* _Required work_
Needed from the data below: every line from the one with "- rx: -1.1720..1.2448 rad" up to and including the one with "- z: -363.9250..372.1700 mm", repeated exactly and with nothing else.

* _Data for review_
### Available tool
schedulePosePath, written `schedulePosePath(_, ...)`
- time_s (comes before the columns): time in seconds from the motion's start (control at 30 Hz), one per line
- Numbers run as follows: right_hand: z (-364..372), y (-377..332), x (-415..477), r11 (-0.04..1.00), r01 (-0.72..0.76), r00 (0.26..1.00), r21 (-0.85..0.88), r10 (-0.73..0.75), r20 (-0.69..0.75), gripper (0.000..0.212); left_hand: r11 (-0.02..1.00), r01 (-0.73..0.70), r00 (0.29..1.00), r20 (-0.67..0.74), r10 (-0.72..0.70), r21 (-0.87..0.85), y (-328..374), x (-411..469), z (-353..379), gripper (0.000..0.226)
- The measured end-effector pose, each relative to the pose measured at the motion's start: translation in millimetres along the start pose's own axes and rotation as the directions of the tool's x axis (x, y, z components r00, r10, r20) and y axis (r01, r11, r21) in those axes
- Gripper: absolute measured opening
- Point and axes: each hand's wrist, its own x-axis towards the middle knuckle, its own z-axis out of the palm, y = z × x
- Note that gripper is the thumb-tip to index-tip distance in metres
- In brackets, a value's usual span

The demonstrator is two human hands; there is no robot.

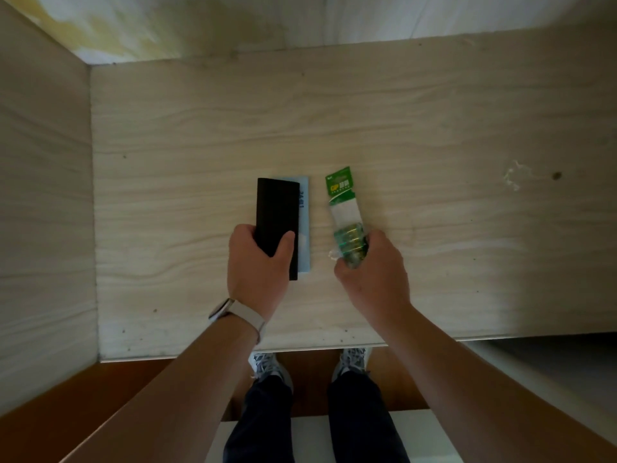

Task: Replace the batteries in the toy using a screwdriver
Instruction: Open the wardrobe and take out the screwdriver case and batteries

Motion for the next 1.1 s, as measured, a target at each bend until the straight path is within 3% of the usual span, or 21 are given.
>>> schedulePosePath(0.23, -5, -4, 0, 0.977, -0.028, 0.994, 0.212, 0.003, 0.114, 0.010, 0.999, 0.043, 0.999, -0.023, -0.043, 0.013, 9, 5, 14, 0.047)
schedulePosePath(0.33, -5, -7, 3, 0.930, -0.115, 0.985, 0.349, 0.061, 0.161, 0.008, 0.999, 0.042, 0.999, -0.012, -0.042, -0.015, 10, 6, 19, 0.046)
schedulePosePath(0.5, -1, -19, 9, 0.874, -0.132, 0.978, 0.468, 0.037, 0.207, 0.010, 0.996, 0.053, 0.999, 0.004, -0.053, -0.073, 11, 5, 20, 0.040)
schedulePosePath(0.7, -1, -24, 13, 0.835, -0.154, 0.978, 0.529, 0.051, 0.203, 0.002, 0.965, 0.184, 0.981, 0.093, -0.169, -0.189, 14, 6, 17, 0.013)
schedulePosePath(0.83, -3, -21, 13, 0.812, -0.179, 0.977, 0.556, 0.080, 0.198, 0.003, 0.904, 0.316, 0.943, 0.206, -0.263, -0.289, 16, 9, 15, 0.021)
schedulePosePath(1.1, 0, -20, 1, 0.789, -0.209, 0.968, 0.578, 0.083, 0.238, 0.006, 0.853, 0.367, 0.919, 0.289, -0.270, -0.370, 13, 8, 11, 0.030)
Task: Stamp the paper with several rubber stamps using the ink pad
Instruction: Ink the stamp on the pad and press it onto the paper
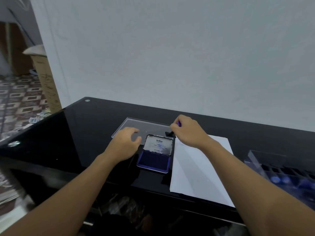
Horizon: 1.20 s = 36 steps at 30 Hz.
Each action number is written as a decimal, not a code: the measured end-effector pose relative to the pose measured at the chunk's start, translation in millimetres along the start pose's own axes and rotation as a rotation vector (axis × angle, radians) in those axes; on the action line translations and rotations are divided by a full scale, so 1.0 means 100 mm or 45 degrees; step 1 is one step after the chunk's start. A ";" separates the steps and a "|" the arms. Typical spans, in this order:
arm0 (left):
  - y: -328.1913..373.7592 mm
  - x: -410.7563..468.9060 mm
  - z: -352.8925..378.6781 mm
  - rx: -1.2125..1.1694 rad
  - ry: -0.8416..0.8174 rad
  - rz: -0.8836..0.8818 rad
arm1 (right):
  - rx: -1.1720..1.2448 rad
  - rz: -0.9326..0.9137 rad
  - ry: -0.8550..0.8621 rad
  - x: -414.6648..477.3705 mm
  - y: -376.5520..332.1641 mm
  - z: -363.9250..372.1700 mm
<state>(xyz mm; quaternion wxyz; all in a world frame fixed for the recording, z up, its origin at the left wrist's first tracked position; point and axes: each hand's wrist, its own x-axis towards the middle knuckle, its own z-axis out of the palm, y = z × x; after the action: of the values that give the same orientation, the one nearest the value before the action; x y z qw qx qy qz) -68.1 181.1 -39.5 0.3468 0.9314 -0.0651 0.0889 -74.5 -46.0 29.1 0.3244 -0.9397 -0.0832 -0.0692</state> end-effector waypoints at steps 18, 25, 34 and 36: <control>-0.43 -0.20 0.28 0.370 -0.049 -0.003 | -0.330 -0.193 -0.440 0.03 -0.29 0.68; -0.44 -0.21 0.28 0.390 -0.043 0.007 | -0.408 -0.253 -0.436 0.02 -0.30 0.77; -0.44 -0.21 0.29 0.411 -0.038 0.007 | -0.463 -0.347 -0.327 -0.04 -0.30 0.89; -0.44 -0.21 0.29 0.411 -0.036 0.001 | -0.459 -0.352 -0.310 -0.03 -0.29 0.91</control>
<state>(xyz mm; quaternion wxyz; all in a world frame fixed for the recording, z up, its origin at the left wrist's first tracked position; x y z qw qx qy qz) -77.5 195.7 -93.5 0.1916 0.9762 -0.0553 0.0855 -76.6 33.2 -25.4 0.1268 -0.9634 -0.2357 -0.0130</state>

* _Task response_
  - rx: -1.1720..1.2448 rad
  - rz: -0.9326..0.9137 rad
  - ry: -0.8550..0.8621 rad
  - x: -414.6648..477.3705 mm
  - y: -376.5520..332.1641 mm
  - z: -363.9250..372.1700 mm

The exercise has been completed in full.